ITの普及がビジネスに大きなインパクトを与えたことは、もはや言うまでもない。あらゆる場面でITが活用されるようになり、先進国の生産性は大きく向上した。そんななか、なぜか日本の生産性だけが頭打ちになっているのだ。その理由はどこにあるのか。
3月16日~17日に開催された「ガートナーエンタプライズ・アプリケーション戦略&アプリケーション・アーキテクチャサミット 2017」では、基調講演に慶應義塾大学 政策・メディア研究科 特別招聘教授 夏野 剛 氏が登壇。ITがもたらした社会構造の変化を解説すると共に、その変化に追いついていない日本企業の現状を指摘した。
伸び悩む日本の現状と「3つのIT革命」
夏野氏はまず、20年前のインターネットを次のように振り返った。
「20年前はまだ1人1台のPCがなく、ネット上でビジネスをしている企業もほとんどありませんでした。楽天もAmazonもビジネスを始めたのは1997年からです。しかし、今は何でもできます。スマホがあれば、インターネットに常時接続が可能です」
では、そんなインターネットの発展がもたらした経済価値はどれほどのものだろうか。GDPはどれくらい改善したのだろうか。
夏野氏は、「残念ながら、『失われた20年』と呼ばれている通り、日本のGDPは伸びていない」と嘆く。
「成熟社会だからと言う人もいるが、そんなことはありません」(夏野氏)
慶應義塾大学 政策・メディア研究科 特別招聘教授 夏野 剛 氏 |
欧米のGDPと人口推移比較を見ると、米国はこの20年で人口もGDPも伸びており、特に名目GDPは130%の成長を見せている。米国以外にも、中国やドイツなど各国がGDPを伸ばすなか、日本だけがわずか0.5%の成長に留まっているのだ。
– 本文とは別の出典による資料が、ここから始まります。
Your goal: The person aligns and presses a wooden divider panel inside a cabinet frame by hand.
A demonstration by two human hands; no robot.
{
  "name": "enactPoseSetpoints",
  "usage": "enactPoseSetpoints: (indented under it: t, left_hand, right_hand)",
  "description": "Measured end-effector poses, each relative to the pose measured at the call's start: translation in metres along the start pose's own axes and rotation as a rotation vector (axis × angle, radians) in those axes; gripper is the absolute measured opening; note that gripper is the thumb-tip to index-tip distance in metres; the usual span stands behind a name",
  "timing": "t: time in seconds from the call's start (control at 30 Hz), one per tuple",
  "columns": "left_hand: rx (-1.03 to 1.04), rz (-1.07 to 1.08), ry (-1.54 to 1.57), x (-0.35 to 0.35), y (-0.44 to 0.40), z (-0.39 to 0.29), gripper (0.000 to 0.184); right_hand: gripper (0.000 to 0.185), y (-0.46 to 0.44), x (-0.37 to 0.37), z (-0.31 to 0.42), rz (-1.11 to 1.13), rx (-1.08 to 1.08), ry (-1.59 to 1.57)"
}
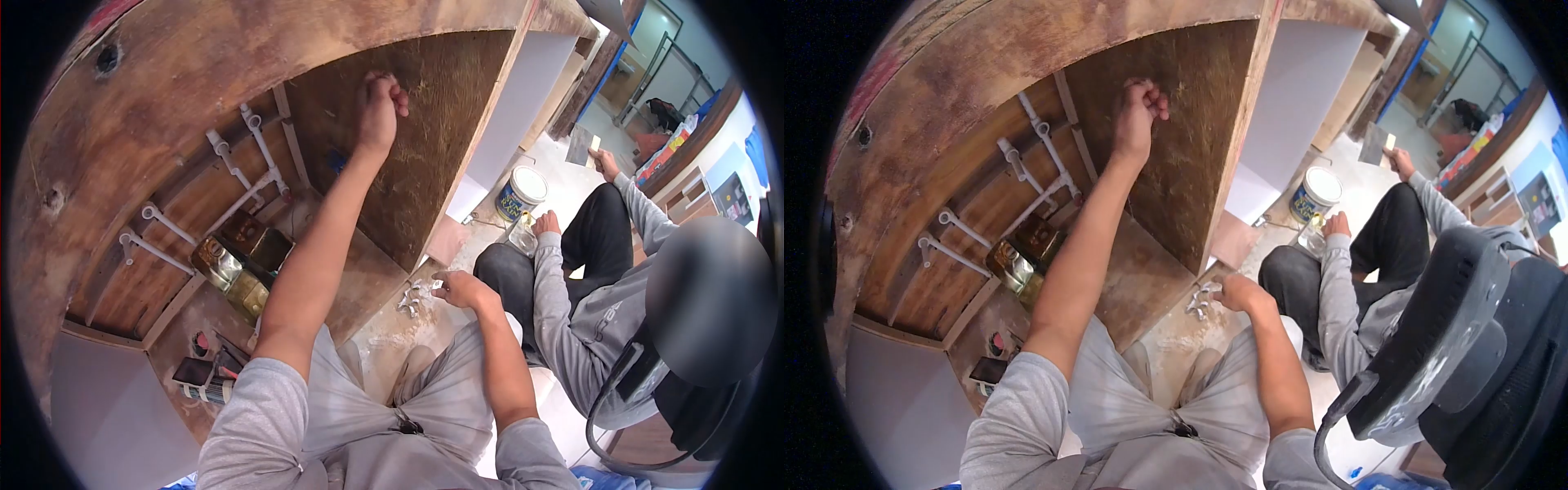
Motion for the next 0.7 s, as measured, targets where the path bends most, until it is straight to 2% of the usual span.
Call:
enactPoseSetpoints:
  t: [0.03, 0.13, 0.23, 0.33, 0.43, 0.53, 0.6, 0.63, 0.7]
  left_hand:
    - [-0.033, 0.018, 0.144, -0.002, -0.001, -0.003, 0.010]
    - [-0.111, 0.068, 0.179, -0.011, 0.000, -0.007, 0.015]
    - [-0.005, 0.057, -0.165, -0.007, 0.009, -0.010, 0.026]
    - [0.020, 0.068, -0.275, -0.010, 0.015, -0.007, 0.027]
    - [-0.096, 0.167, -0.308, -0.014, 0.036, -0.012, 0.021]
    - [-0.266, 0.428, -0.422, -0.031, 0.091, -0.006, 0.018]
    - [-0.525, 0.623, -0.426, -0.045, 0.132, 0.009, 0.021]
    - [-0.655, 0.638, -0.372, -0.055, 0.152, 0.021, 0.026]
    - [-0.771, 0.719, -0.474, -0.071, 0.181, 0.043, 0.029]
  right_hand:
    - [0.053, 0.000, 0.001, 0.000, -0.001, -0.002, -0.007]
    - [0.052, -0.001, 0.000, 0.001, -0.011, -0.009, 0.002]
    - [0.052, -0.001, -0.001, 0.003, -0.009, -0.014, 0.008]
    - [0.051, -0.003, 0.002, 0.000, -0.015, -0.022, 0.001]
    - [0.046, -0.004, 0.005, -0.004, -0.047, -0.030, -0.037]
    - [0.044, -0.008, 0.007, -0.009, -0.042, -0.014, -0.024]
    - [0.044, -0.011, 0.008, -0.011, -0.037, -0.006, -0.009]
    - [0.043, -0.010, 0.009, -0.009, -0.040, -0.010, -0.012]
    - [0.043, -0.004, 0.007, -0.003, -0.051, -0.022, -0.028]
Point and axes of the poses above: each hand's wrist, its own y-axis away from the middle knuckle, its own x-axis out of the palm, z = x × y, the point moved 1 cm from there along -y, towards the middle knuckle, and after that the axes turned 3 degrees about z, right-handed, at the moved point
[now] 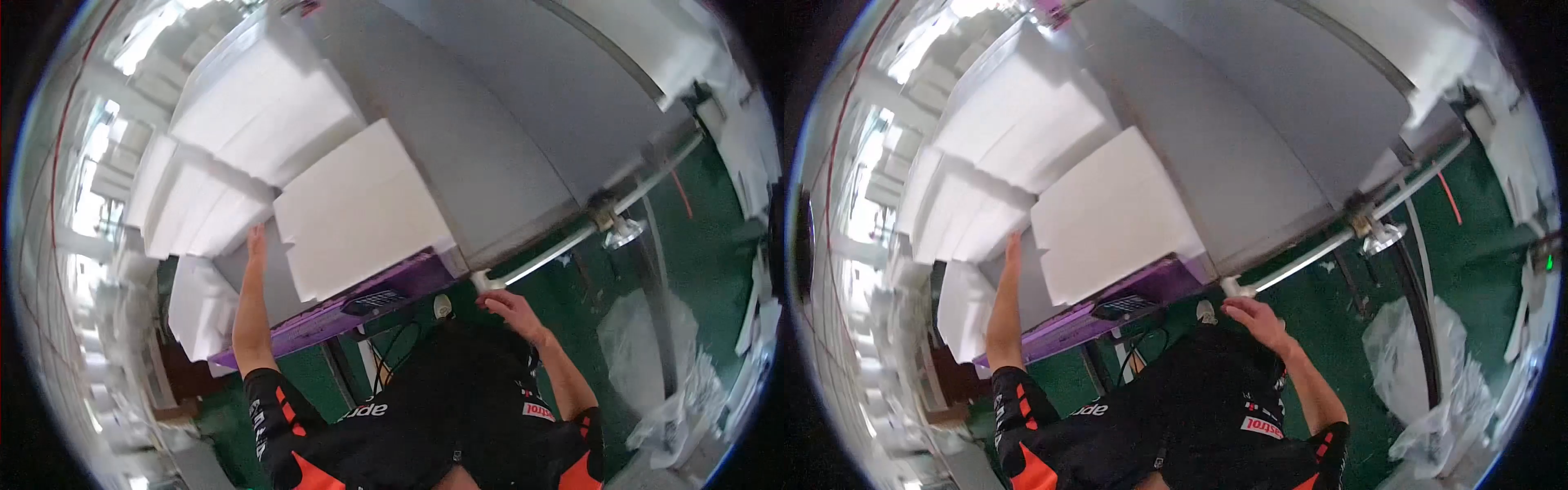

「その理由は、技術の差ではない」と夏野氏は断言する。
「技術はむしろ日本のほうが進んでいる部分も多くありました。iPhoneが登場するまで、欧米は携帯からネットに接続することもできなかったんです」(夏野氏)
にもかかわらず、なぜ日本と海外で、これほどの差がついてしまったのか。その理由を探るためには、まず「IT革命とは何か」を振り返る必要がある。
夏野氏によれば、21世紀になって進行しているIT革命は3つあるという。
まず第1の革命は「効率革命」だ。ビジネスのフロントラインがネットに展開し、コミュニケーションスピードは飛躍的に上昇した。
そして第2の革命は「検索革命」。個人の情報収集能力が拡大し、夏野氏曰く「にわか専門家」が量産されるようになった。
そして第3の革命である「ソーシャル革命」。TwitterやFacebookなどの登場で個人の情報発信能力が拡大した。
問題は、これらの革命に日本企業がついていけていないことだ。例えば、効率化が進んだにも関わらず、「多くの企業で役職体系が変わっていない」と夏野氏は指摘する。
「技術的に効率が上がっているのに、まさか20年前のままの役職体系? 決済者の数も変わっていない? それでは効率は上がりません」
また、誰もが検索で情報を入手するようになった結果、「顧客のほうが自社よりも知識を持っている」ケースが増えているともいう。
「例えば、世界の研究開発のプロセスは変わってきています。日本は未だに総合研究所を設けて、刑務所みたいな場所で研究していますが、もうそういう時代ではありません。その場所にいなくても情報は集まるのです。日本は新しいことをしようとすると、社内にチームを作ってシリコンバレーを見学しに行ったりします。Googleは、新しいことをやるなら企業を買収してさっさと人を集めます。その結果、開発期間を短縮できるわけです」
こうした問題をどう改善していけばいいのか。そのためには現状をもう一度理解しておく必要がある。前述した3つのIT革命が世の中に何をもたらしたかのを整理するのだ。
まず、「組織と個人のパワーバランスが大きく変化した」ということが挙げられる。
夏野氏は、「今までは専門家と言うと会社組織に所属しているのが当たり前でしたが、今はネット上にいくらでも情報があり、組織にいない専門家がいます。情報の整理や報告ではなく、情報の解釈と活用が重要になっています」と説明する。
これは、「社会で通用する人材の資質が変化した」ことも指しているという。これまでなら社員を自社内で異動させることにで経験や知識を蓄えさせていたが、「もうそんなことをする意味はない」(夏野氏)というのだ。
その代わりに実現すべきなのが「個人能力の最大化」である。夏野氏曰く、「現在は100人のエリートよりも1人のオタクが勝つ」時代。会社組織においても、「社員のオタク度をチェックして適切な部署に配属すべき」だという。